Would you please transcribe, exactly as written, the lines of the entries below starting at the one that holds "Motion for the" and ending at the one that holds "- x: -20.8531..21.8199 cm", both included?
(Task inputs)
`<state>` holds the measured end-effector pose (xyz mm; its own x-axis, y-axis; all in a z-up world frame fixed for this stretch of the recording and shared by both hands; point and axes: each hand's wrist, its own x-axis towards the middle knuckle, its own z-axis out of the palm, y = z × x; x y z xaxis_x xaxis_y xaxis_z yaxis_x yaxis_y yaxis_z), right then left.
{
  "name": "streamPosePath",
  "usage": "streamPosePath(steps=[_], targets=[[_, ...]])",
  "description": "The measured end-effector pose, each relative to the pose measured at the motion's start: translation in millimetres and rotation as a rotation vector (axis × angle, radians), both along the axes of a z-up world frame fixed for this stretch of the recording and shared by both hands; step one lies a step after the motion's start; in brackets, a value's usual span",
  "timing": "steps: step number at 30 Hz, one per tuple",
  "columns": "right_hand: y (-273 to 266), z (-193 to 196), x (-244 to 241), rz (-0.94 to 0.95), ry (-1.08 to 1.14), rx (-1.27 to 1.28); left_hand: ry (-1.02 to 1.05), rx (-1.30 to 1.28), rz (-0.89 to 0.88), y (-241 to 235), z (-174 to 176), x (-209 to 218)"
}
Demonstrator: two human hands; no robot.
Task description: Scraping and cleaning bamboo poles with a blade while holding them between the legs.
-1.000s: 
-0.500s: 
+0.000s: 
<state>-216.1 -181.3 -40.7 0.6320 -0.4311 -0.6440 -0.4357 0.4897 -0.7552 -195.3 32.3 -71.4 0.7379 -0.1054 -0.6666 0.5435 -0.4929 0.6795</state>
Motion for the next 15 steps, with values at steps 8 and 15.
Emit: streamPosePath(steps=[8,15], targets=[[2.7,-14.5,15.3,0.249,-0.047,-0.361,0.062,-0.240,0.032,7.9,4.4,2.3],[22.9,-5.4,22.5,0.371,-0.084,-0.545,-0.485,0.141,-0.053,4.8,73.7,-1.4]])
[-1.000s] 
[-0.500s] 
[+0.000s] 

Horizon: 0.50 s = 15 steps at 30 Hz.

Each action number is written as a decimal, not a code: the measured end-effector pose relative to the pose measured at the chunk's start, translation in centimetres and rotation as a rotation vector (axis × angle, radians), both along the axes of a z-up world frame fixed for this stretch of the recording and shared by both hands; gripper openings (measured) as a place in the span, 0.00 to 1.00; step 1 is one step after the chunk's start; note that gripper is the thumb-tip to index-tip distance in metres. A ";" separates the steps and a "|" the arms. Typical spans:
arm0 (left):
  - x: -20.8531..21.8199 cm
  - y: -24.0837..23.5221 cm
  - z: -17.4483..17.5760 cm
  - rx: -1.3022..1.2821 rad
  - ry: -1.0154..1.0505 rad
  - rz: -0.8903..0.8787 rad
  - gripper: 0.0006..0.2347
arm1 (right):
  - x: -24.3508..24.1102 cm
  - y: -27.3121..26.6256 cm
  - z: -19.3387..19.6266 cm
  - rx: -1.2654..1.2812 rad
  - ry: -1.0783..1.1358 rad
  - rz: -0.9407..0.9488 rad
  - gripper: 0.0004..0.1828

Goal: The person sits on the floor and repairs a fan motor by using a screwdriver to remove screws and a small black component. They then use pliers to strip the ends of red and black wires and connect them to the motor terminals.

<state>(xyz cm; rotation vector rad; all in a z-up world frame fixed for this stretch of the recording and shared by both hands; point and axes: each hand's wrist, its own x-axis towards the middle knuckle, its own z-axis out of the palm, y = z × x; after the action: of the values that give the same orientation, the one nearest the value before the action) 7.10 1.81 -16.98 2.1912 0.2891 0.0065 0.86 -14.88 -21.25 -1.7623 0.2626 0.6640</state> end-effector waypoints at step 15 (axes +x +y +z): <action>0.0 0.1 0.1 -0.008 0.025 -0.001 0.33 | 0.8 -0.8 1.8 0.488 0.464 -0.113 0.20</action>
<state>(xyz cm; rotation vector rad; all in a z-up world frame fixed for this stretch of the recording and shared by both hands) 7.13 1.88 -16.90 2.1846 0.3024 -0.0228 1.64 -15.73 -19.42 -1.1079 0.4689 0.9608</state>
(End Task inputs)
* _Task solution_:
Motion for the next 15 steps, with values at steps 8 and 15.
Emit: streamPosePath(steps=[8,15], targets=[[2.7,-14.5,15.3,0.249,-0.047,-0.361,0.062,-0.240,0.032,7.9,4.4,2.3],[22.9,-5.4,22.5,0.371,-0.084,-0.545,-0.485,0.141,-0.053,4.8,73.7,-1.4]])
[-1.000s] 
[-0.500s] 
[+0.000s] 

Horizon: 0.50 s = 15 steps at 30 Hz.

Each action number is written as a decimal, not a code: the measured end-effector pose relative to the pose measured at the chunk's start, translation in centimetres and rotation as a rotation vector (axis × angle, radians), both along the axes of a z-up world frame fixed for this stretch of the recording and shared by both hands; gripper openings (measured) as a place in the span, 0.00 to 1.00; step 1 is one step after the chunk's start; note that gripper is the thumb-tip to index-tip distance in metres. A ";" separates the steps and a "|" the arms. Typical spans:
arm0 (left):
  - x: -20.8531..21.8199 cm

What came before makes up the full response.